The Department of Transportation's rule will make air travel
simpler and easier in a number of other ways, including:
-
Requiring airlines to allow
reservations to be held at the quoted fare without payment, or
cancelled without penalty, for at least 24 hours after the
reservation is made, if the reservation is made one week or more
prior to a flight's departure date.
- Requiring airlines to promptly notify consumers of delays of
over 30 minutes, as well as cancellations and diversions. This
notification must take place in the boarding gate area, on a
carrier's telephone reservation system and on its website.
- Banning post-purchase fare increases unless they are due to
government-imposed taxes or fees, and only if the passenger is
notified of and agrees to the potential increase at the time of
sale.
- Requiring more airlines to report lengthy tarmac delays at U.S.
airports with DOT, including data for international flights and
charter flights.
Previously, only the 16 largest U.S. passenger carriers were
required to file this data, and only for domestic scheduled
flights.
Secretary LaHood announced the first airline consumer protection
rule in December 2009, and that rule has resulted in the
near-elimination of lengthy tarmac delays.

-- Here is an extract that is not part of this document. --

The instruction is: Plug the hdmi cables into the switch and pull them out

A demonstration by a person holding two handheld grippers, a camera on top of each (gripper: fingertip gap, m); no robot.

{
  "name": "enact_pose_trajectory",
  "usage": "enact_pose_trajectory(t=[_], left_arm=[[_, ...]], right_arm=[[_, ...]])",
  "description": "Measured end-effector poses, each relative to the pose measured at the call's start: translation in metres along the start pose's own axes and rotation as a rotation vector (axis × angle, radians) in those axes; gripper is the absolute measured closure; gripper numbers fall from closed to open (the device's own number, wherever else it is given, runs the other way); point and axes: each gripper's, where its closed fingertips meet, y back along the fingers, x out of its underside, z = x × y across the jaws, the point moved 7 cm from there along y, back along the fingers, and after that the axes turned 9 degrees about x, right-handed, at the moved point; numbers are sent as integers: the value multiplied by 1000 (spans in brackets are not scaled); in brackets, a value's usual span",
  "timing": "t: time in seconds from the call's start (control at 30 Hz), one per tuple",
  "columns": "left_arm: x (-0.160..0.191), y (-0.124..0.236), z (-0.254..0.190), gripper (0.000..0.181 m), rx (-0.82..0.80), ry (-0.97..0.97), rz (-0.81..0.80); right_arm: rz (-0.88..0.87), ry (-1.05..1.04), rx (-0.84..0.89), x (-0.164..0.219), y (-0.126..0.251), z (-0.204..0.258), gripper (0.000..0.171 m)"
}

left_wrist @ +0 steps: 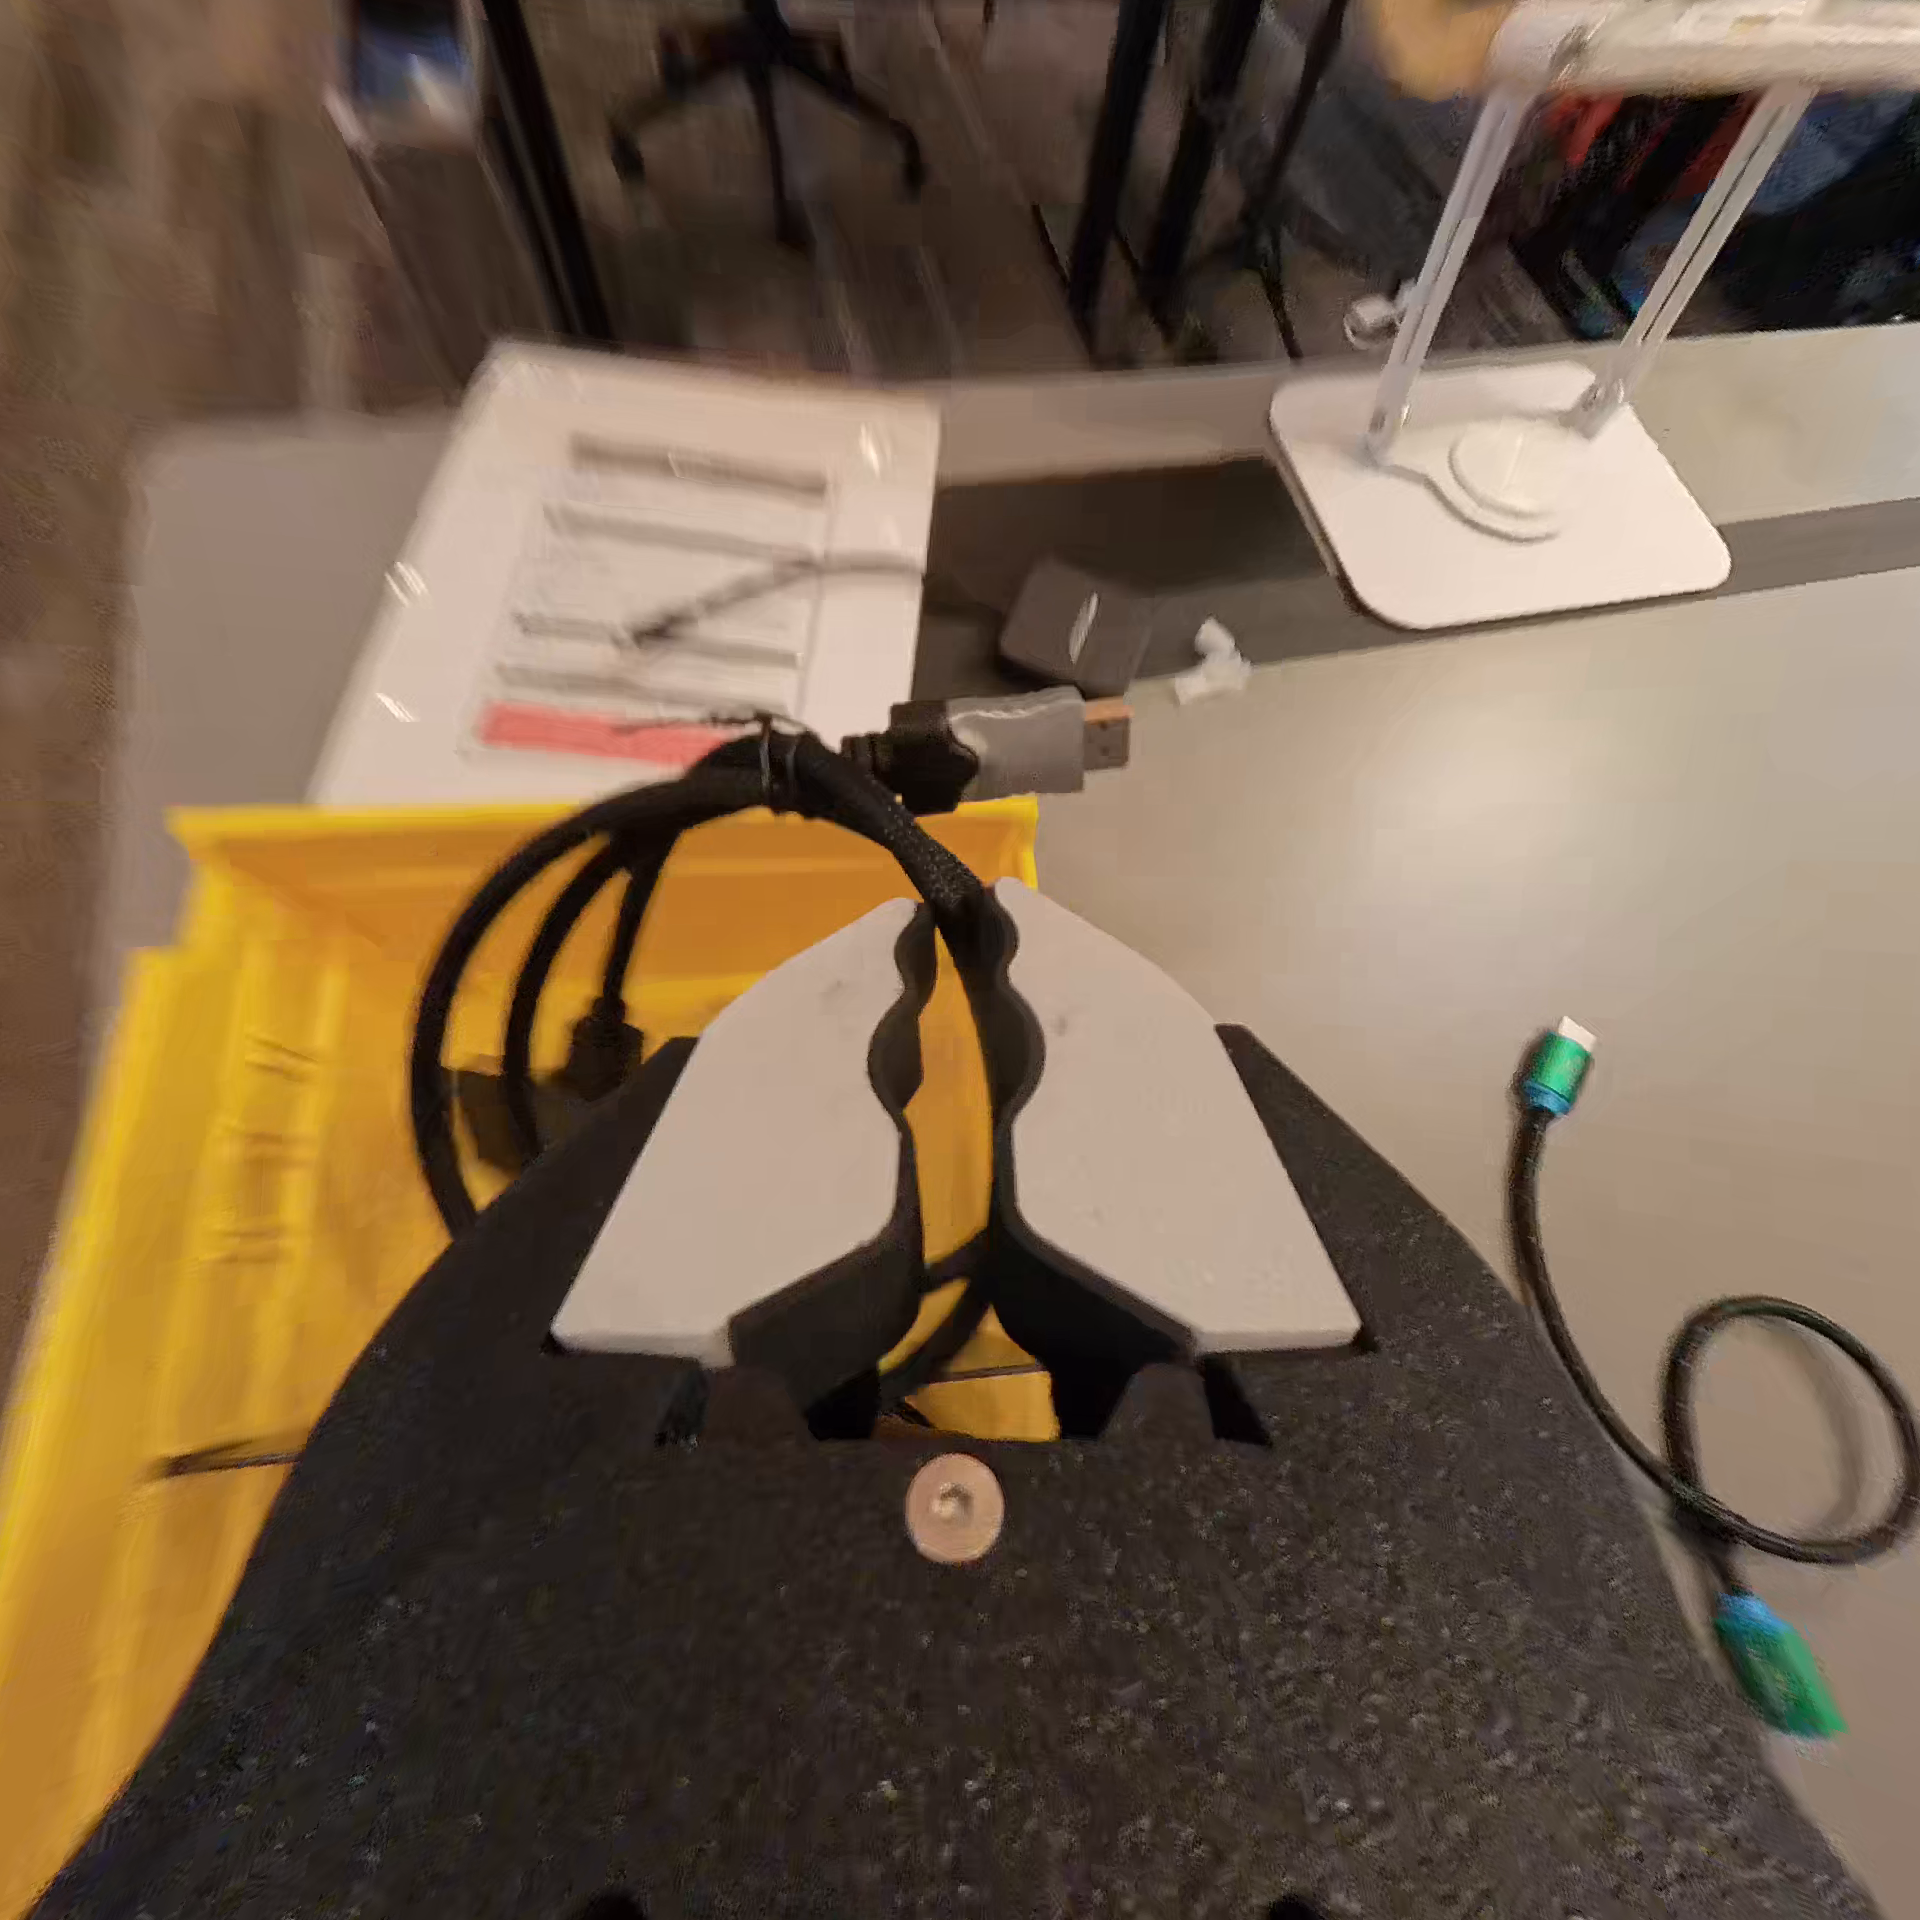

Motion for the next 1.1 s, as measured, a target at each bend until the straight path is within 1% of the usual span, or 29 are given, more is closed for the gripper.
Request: enact_pose_trajectory(t=[0.03, 0.13, 0.2, 0.23, 0.3, 0.4, 0.57, 0.73, 0.8, 0.93, 1.0, 1.1], left_arm=[[-11, 12, -9, 173, -28, -67, -47], [-47, 45, -44, 174, -48, -221, -231], [-68, 63, -72, 175, -23, -292, -349], [-76, 68, -88, 175, 11, -324, -379], [-86, 68, -124, 175, 77, -399, -371], [-87, 49, -177, 175, 145, -512, -285], [-67, -4, -246, 175, 281, -567, -209], [-30, -67, -302, 175, 450, -570, -120], [-15, -85, -329, 175, 530, -571, -102], [10, -103, -380, 175, 671, -575, -76], [21, -106, -400, 175, 731, -575, -71], [36, -105, -422, 175, 805, -584, -65]], right_arm=[[-2, 9, 4, -1, -1, 0, 141], [-7, 33, 27, -6, -7, -2, 139], [-15, 49, 38, -12, -12, -3, 138], [-23, 59, 47, -16, -15, -4, 138], [-50, 75, 55, -26, -21, -4, 137], [-101, 97, 70, -42, -30, -4, 137], [-177, 111, 87, -70, -44, 3, 137], [-238, 133, 101, -89, -52, 16, 137], [-253, 139, 112, -93, -55, 19, 137], [-254, 134, 176, -95, -58, 17, 137], [-246, 99, 246, -93, -56, 11, 137], [-263, 15, 345, -87, -43, 3, 136]])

Between May 2010 and
February 2011, the first full 10 months the rule was in effect, the
largest U.S. airlines reported only 16 tarmac delays of more than
three hours, compared to 664 from May 2009 through February 2010.
The new rule also required these airlines to post on-time
performance information for each domestic flight they or their
code-share partners operate.
Most provisions of the rule will take effect 120 days after its
publication in the Federal Register.